> **THE TASK**
For the listing below, work out how many lines hold the word "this" and give that number by itself.

> **DATA EXTRACT**
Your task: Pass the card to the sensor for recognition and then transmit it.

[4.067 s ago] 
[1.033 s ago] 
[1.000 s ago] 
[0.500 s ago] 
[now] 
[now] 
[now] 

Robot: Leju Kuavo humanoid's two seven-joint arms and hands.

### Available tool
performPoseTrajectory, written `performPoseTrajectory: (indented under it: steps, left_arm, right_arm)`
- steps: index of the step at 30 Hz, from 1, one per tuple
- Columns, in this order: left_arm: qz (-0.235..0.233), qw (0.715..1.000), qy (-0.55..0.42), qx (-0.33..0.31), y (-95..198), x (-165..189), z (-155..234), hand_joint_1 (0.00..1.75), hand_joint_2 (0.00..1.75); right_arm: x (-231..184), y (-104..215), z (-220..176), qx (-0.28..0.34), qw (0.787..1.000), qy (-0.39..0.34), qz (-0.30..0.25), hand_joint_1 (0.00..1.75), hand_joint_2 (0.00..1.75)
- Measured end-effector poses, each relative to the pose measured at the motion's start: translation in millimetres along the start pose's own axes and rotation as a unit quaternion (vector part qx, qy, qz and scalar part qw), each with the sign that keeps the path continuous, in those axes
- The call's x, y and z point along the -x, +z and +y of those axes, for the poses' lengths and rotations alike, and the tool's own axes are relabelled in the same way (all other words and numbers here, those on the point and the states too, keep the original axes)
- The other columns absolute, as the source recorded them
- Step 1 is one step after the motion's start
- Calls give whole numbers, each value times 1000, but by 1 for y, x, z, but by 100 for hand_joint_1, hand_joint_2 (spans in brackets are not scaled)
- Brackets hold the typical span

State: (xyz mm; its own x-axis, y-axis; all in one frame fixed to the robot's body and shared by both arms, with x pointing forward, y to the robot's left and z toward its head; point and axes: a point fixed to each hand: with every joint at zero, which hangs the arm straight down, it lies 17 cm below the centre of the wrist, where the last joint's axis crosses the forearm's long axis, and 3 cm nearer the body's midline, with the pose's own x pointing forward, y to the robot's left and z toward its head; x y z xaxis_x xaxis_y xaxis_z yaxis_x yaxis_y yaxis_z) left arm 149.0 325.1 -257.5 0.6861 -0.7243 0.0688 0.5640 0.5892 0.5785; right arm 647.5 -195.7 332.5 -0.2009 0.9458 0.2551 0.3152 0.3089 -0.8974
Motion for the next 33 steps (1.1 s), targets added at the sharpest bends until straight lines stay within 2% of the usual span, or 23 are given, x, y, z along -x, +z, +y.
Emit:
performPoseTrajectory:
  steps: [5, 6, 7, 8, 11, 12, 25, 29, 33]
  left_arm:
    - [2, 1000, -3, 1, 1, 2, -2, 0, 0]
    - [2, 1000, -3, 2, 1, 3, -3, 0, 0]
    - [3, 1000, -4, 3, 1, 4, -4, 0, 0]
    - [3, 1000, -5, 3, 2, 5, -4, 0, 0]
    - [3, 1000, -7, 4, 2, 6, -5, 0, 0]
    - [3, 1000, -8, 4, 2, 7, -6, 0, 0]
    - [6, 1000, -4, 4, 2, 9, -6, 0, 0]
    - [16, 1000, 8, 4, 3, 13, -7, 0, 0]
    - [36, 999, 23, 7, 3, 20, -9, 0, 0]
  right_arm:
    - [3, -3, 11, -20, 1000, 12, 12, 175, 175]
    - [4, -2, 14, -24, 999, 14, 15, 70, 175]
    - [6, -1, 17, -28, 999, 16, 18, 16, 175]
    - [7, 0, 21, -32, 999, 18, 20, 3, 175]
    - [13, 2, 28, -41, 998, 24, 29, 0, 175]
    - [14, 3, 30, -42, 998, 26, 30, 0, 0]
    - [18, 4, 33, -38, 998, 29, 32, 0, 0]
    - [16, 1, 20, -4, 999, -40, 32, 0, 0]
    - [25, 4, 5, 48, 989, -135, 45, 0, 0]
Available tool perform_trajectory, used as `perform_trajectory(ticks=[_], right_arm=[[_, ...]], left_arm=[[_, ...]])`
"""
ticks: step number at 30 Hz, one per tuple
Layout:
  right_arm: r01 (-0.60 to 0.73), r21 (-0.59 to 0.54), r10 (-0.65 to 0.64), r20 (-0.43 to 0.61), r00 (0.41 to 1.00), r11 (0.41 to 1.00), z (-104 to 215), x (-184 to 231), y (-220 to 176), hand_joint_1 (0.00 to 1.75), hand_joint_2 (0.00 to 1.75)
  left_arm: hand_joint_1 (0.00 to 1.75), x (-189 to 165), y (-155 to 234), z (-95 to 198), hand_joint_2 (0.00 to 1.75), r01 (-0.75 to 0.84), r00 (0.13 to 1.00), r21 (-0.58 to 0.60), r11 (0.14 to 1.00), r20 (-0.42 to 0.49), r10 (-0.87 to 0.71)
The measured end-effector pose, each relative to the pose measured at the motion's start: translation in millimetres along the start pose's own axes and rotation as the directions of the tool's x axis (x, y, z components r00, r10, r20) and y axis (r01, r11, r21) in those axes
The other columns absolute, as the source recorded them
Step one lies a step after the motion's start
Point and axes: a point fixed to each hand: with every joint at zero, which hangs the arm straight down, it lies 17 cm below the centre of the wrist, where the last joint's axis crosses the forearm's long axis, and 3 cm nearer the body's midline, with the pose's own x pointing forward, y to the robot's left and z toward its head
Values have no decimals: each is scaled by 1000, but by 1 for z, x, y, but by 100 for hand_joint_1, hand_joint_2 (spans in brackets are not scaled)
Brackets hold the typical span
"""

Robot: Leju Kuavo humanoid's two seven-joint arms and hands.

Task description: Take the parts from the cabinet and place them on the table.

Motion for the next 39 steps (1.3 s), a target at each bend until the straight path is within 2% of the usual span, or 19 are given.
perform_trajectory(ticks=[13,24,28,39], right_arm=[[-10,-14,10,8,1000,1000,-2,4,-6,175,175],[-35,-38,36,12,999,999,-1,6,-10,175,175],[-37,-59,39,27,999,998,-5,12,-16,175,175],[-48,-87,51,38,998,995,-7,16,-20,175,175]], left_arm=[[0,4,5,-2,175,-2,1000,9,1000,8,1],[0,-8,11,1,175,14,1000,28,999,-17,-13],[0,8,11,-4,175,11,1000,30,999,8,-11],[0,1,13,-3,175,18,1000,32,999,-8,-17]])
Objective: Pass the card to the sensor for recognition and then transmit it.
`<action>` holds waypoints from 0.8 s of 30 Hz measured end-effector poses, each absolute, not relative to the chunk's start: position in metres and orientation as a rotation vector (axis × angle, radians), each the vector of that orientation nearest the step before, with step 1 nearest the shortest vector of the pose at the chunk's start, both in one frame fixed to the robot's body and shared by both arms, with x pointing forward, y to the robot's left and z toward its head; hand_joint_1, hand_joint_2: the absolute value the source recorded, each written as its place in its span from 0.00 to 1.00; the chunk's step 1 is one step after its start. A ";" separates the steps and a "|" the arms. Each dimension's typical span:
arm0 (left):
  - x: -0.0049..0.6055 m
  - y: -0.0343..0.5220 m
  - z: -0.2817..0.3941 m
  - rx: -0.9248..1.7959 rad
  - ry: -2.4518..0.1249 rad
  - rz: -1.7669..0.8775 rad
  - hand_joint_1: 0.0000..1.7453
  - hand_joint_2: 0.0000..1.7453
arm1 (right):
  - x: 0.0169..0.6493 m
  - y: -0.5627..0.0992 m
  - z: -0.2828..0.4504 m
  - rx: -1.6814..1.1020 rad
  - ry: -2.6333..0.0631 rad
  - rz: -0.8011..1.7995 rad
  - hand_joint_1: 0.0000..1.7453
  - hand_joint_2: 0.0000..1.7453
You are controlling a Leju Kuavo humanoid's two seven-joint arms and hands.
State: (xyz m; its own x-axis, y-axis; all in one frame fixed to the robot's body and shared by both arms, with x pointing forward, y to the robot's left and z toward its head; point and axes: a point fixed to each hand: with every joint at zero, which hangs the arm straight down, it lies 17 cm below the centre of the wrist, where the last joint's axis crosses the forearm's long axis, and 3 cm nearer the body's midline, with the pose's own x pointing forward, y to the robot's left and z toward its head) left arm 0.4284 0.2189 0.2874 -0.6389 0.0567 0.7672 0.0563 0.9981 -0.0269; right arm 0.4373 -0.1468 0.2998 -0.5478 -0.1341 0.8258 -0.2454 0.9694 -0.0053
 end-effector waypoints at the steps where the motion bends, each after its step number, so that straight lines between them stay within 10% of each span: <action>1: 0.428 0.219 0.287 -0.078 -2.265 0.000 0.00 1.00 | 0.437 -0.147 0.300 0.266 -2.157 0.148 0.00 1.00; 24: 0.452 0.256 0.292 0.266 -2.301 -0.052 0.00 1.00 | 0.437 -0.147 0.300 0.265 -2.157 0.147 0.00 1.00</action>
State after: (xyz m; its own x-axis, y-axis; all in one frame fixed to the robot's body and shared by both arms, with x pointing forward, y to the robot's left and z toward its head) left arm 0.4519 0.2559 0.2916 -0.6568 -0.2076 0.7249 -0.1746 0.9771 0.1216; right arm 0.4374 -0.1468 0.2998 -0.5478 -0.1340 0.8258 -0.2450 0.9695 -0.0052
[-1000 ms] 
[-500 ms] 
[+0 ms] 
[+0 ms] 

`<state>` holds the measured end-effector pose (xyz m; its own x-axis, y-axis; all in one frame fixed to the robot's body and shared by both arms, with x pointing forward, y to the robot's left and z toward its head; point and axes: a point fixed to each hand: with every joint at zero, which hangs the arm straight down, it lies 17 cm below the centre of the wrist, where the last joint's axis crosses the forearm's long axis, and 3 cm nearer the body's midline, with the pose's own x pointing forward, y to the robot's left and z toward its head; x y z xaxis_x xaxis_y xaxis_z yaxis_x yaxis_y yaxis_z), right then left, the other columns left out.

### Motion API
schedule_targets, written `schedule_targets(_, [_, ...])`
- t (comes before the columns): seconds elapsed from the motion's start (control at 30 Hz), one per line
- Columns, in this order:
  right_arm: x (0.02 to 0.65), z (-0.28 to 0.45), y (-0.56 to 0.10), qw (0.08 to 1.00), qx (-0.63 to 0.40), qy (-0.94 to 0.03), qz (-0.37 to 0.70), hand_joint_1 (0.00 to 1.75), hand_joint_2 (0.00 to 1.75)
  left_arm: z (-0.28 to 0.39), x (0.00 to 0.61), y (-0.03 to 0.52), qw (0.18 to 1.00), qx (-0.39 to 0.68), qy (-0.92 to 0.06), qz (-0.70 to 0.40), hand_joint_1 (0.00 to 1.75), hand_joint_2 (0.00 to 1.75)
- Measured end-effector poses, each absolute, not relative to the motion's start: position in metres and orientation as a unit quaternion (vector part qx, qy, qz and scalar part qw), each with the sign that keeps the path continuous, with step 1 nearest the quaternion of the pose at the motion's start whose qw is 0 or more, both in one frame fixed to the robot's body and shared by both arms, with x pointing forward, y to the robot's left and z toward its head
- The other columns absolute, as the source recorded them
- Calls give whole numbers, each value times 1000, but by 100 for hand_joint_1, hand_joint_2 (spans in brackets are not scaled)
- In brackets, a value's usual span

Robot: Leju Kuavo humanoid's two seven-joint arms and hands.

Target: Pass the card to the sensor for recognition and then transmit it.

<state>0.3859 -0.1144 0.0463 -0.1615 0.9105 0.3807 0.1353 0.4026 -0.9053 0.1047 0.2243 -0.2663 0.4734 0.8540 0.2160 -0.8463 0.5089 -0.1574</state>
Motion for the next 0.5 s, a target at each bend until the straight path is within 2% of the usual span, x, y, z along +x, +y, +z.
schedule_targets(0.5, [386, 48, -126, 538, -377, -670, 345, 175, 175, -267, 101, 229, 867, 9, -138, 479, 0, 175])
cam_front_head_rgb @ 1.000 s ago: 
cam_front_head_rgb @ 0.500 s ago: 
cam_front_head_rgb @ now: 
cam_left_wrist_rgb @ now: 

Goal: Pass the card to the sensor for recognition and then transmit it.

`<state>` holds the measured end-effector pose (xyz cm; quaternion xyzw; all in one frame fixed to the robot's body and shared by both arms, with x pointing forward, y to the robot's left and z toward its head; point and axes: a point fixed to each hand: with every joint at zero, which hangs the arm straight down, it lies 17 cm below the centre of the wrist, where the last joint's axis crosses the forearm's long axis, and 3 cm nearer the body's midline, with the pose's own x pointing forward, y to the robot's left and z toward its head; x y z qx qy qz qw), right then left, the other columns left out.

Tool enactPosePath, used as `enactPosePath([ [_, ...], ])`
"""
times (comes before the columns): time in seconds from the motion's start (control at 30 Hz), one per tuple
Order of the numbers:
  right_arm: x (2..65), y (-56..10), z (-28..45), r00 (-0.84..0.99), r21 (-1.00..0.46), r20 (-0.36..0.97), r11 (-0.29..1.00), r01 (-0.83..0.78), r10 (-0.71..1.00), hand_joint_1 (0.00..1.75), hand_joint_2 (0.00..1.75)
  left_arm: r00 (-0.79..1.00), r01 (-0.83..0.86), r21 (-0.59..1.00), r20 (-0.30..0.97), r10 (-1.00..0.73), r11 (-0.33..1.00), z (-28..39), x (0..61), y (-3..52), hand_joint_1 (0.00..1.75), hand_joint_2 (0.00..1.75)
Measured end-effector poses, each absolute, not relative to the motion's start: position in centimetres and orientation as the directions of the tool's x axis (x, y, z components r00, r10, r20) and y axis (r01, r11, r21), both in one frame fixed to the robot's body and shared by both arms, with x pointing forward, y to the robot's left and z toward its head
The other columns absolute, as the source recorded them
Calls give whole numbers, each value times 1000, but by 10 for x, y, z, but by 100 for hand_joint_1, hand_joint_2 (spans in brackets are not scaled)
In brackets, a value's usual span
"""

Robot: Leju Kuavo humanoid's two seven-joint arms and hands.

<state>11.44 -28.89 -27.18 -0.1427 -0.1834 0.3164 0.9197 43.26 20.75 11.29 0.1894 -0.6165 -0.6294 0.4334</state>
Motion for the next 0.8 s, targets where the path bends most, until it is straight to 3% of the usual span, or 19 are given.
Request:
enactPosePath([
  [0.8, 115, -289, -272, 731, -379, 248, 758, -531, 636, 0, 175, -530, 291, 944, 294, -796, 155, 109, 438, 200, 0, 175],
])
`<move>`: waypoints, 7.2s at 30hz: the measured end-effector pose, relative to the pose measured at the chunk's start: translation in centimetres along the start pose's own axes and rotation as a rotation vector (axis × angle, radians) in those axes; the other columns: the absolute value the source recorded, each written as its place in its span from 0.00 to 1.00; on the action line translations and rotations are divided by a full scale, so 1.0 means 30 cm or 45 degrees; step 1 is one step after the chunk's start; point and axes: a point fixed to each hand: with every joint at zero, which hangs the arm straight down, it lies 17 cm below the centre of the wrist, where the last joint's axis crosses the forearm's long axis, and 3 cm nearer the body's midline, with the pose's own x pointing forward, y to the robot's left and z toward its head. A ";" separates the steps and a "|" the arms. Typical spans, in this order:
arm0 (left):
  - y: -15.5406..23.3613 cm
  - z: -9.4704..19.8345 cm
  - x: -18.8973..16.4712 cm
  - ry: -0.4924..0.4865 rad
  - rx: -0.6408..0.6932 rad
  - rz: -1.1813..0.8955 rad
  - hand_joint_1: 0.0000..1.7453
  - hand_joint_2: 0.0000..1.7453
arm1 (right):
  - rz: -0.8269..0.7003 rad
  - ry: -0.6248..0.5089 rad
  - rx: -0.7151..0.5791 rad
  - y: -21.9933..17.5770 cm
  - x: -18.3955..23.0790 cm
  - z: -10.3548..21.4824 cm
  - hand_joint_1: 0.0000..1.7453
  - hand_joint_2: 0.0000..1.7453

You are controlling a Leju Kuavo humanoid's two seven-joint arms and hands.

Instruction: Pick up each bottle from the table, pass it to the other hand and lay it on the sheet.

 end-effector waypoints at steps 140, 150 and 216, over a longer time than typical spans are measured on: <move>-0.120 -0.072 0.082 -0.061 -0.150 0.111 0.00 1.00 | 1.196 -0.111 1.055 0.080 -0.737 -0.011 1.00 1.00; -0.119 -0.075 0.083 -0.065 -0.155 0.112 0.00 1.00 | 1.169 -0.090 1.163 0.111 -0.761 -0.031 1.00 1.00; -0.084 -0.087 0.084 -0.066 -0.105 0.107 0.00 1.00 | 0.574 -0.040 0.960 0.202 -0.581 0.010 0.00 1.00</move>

> **TASK SOLUTION**
3